The import of 230 is to make social media platforms immune from defamation liability, since the original business model was that the platform took no responsibility for the content of the posts and thus were not the "publisher" of the post.
 
Unfortunately, these enormous corporation have now succumbed to liberal demands to assume responsibility for content in numerous ways which is leading to censorship principally directed at conservatives. Thus, the original justification for 230 no longer exists, that they were not publishers, so it should be repealed.
I am sure that Nate thought that there must be some irony here that Citizens-United-loving would want corporations to be free to defame people without liability.  That is just not so.  The New York Times is a corporation and it is not free to do this, nor should Facebook.
The real irony is that the left expresses unrelenting hatred of corporations and Citizens United while at the same time demanding that the largest corporations in the world with the most impact of public communication should engage in censorship of those they don't like and should get special legal protection in order to do it.
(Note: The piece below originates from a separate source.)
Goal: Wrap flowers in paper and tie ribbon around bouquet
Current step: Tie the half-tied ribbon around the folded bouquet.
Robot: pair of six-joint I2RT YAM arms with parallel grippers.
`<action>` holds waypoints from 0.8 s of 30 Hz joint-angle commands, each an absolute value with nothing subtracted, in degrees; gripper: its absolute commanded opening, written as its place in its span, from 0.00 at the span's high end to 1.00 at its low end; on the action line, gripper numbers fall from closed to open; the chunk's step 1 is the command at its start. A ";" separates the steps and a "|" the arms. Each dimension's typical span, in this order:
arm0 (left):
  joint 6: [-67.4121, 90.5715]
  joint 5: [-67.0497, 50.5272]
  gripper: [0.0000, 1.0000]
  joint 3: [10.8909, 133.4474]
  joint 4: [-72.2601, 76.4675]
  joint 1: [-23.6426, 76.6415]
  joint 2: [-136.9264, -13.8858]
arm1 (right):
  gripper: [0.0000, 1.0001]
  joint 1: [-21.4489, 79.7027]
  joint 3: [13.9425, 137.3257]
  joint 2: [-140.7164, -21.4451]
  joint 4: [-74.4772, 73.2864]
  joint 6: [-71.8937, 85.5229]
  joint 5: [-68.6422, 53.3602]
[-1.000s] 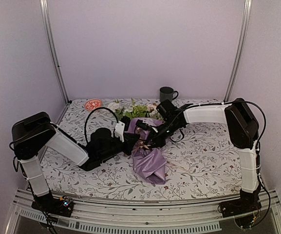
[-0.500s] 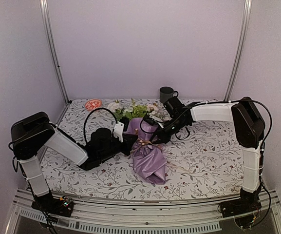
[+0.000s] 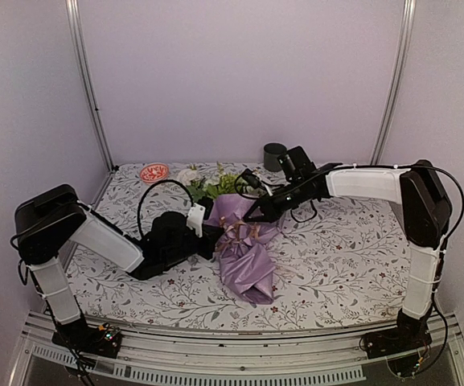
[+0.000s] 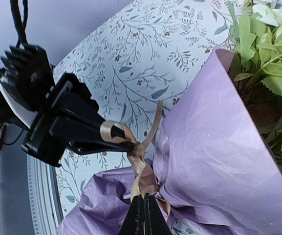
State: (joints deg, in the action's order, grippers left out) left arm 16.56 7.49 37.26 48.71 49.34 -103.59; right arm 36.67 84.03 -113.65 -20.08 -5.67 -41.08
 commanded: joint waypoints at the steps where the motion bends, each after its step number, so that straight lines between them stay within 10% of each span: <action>1: 16.29 7.58 1.00 37.62 46.37 48.57 -101.67 | 1.00 36.11 82.82 -110.97 -14.61 4.83 -38.82; 24: 15.80 3.10 1.00 45.02 42.90 40.13 -109.29 | 1.00 36.22 51.72 -94.84 -12.47 10.59 -43.27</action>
This position is irrational, in my opinion.  Jim
In a message dated 5/28/2020 1:55:48 PM US Eastern Standard Time, npersily at law.stanford.edu writes:
Apologies for being obtuse:   My point about Citizens United was that if you believe that corporations have an unfettered constitutional right to spend unlimited amounts on campaign advertising, I would think that right would also extend to publicizing factchecks about politicians, as well, without running the risk of legal sanction.   

----------------

Nate Persily

James B. McClatchy Professor of Law
Stanford Law School
559 Nathan Abbott Way
Stanford, CA 94305-8610
(917) 570-3223
npersily at stanford.edu

www.persily.com

On Thu, May 28, 2020 at 6:14 AM Sean Parnell <sean at impactpolicymanagement.com> wrote:

Not entirely sure why the views of defenders of Citizens United are sought, but here goes (with the acknowledgement that, not possessing a law degree, my views should probably not be mistaken as quality legal analysis): it’s stupid. The one redeeming quality I find in the EO is that it is not nearly so badly/incoherently written as the EO from a few years back “repealing” the so-called Johnson Amendment, so props for that.

 

Sean Parnell

 

From: Law-election <law-election-bounces at department-lists.uci.edu> On Behalf Of Nate Persily
Sent: Thursday, May 28, 2020 12:38 AM
To: Rick Hasen <rhasen at law.uci.edu>
Cc: Election Law Listserv <law-election at uci.edu>
Subject: [EL] Twitter EO

 

Attached is the draft of the Executive Order regarding removal of CDA 230 liability for Twitter and other internet platforms as well as encouragement of investigations of the Silicon Valley platforms.  Gotta say, this is truly breathtaking.   Eager to hear reactions from defenders of Citizens United on this.